Chapter 11 - Promising Chimeric Antigen Receptors for Non-B-Cell Hematological Malignancies, Pediatric Solid Tumors, and Carcinomas

Abstract

To move beyond the success of CAR T-cell therapy for B-cell malignancy, careful target selection and new mechanisms of engineered T-cell control will be required. Promising targets have been identified, and those currently or soon to be tested in clinical trials will be presented here. Cell surface proteins upregulated on a broad variety of transformed cell types such as NKG2D ligands or CD44 carbohydrate structures are being considered. In hematological malignancy, CD33 and CD123 remain the most promising targets for acute myeloid leukemia. T-cell malignancies do not appear to express leukemia-restricted or non-T cell expressed targets. Nevertheless, engineering CAR T-cells to be free of CD5- or CD7-mediated toxicity has opened new approaches. For pediatric solid tumors, GD2 and CD171 (L1-CAM) have long been of interest, and await improved tumor targeting to demonstrate clinical efficacy. More general targets being evaluated for pediatric solid tumors include HER2, FOLR1/2 (folate receptor), EGFR, CD276 (B7H3), and GPC2. There is strong rationale for each target, and their expression in adult tumors has generated broad interest. Carcinomas have received the greatest benefit from immune checkpoint blockade. However, the sheer number of cases that fail current approaches challenges the field to apply CAR T-cell therapy to broadly expressed carcinoma-associated antigens such as mesothelin, MET, TEM8, MUC1, prostate-specific membrane antigen, prostate stem cell antigen, and GPC3. CAR T-cell-based therapy is also being directed to the immunosuppressive cellular milieu that is part of the solid tumor lesion. Cancer-associated fibroblasts, vasculature, and myeloid- or misdifferentiated marrow-derived cells have each been proposed as CAR targets.

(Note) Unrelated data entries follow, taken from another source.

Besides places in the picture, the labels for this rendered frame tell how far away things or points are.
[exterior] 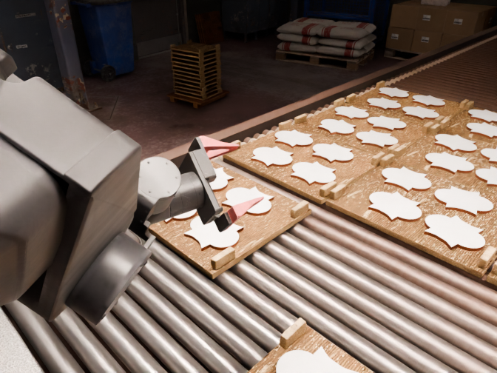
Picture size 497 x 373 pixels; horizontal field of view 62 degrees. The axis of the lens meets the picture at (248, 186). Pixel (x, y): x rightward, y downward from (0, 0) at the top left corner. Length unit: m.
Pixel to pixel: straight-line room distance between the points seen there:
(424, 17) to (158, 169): 6.29
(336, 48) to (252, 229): 5.23
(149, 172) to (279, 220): 0.59
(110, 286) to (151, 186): 0.34
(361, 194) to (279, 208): 0.24
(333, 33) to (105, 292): 5.94
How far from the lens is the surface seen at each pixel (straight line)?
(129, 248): 0.19
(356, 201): 1.17
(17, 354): 0.90
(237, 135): 1.51
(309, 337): 0.80
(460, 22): 6.54
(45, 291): 0.17
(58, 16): 4.54
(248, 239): 1.00
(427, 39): 6.71
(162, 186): 0.52
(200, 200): 0.61
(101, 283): 0.18
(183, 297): 0.89
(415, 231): 1.10
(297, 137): 1.49
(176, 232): 1.03
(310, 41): 6.21
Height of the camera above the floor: 1.55
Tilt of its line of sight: 31 degrees down
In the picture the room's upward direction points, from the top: straight up

Finally, approaches to target cancer stem cell markers such as CD24, CD44v6, and CD133 are being proposed, even while the safety of targeting these antigens has yet to be demonstrated. This wide array of tumor-expressed surface proteins, stem cell markers, and lesion-associated cell types represent an important opportunity for the further development of CAR approaches that directly benefit patients.